REQUIRED ACTION »
Scan the material below for "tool", then return each line that contains it.

COLLECTED DATA »
****************************************
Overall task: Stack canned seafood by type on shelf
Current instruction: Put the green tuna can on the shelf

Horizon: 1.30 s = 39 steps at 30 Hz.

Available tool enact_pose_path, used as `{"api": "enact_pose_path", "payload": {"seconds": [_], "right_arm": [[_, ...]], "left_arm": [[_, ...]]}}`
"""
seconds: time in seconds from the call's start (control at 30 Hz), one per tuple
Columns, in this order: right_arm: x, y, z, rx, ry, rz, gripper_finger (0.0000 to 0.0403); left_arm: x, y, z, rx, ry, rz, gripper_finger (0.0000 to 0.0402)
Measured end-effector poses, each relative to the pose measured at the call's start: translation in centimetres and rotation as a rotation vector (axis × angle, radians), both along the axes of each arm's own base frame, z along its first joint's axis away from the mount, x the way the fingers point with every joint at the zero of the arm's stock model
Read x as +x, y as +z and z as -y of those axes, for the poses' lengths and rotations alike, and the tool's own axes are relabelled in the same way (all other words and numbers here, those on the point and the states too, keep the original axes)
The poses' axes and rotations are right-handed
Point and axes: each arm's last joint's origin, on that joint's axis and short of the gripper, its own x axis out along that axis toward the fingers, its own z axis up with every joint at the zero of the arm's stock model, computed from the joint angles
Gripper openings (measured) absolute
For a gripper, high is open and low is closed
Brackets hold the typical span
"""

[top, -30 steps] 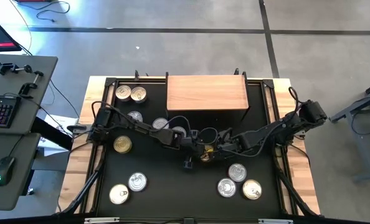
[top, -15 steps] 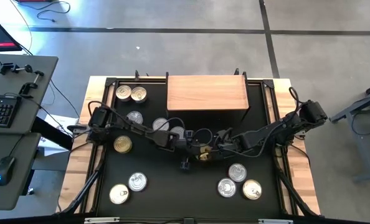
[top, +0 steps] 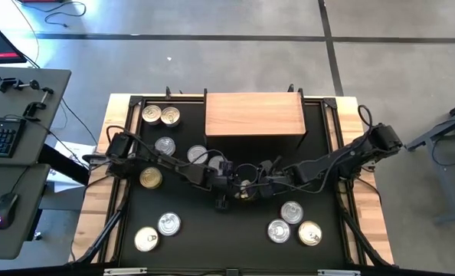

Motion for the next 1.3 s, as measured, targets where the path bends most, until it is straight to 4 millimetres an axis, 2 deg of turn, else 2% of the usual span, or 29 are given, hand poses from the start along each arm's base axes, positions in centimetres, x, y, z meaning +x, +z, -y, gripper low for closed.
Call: {"api": "enact_pose_path", "payload": {"seconds": [0.3,0.5,0.7,0.83,1.0,1.1,1.2,1.3], "right_arm": [[0.1,0.1,0.7,-0.044,0.033,-0.008,0.0000],[-0.8,2.3,1.2,-0.137,0.149,-0.023,0.0000],[-1.7,4.4,2.7,-0.184,0.443,-0.069,0.0011],[-1.5,5.0,4.2,-0.247,0.710,-0.130,0.0075],[-0.3,3.8,6.5,-0.375,0.938,-0.271,0.0205],[0.9,3.2,7.1,-0.432,1.032,-0.291,0.0274],[1.7,3.2,6.7,-0.453,1.182,-0.287,0.0311],[2.0,3.3,5.9,-0.485,1.308,-0.288,0.0320]], "left_arm": [[-0.2,-0.1,-0.3,0.018,0.012,-0.031,0.0000],[-0.8,-0.2,-1.2,0.039,0.037,-0.104,0.0000],[-2.0,1.6,-2.2,0.031,0.113,-0.061,0.0000],[-4.5,3.0,-2.8,0.013,0.227,-0.002,0.0000],[-8.3,5.2,-2.4,-0.131,0.386,0.141,0.0000],[-10.1,6.7,-1.6,-0.194,0.438,0.234,0.0000],[-11.3,8.2,-0.7,-0.230,0.466,0.321,0.0000],[-12.0,9.4,0.1,-0.241,0.474,0.391,0.0000]]}}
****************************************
ANSWER BOX »
Available tool enact_pose_path, used as `{"api": "enact_pose_path", "payload": {"seconds": [_], "right_arm": [[_, ...]], "left_arm": [[_, ...]]}}`
Read x as +x, y as +z and z as -y of those axes, for the poses' lengths and rotations alike, and the tool's own axes are relabelled in the same way (all other words and numbers here, those on the point and the states too, keep the original axes)

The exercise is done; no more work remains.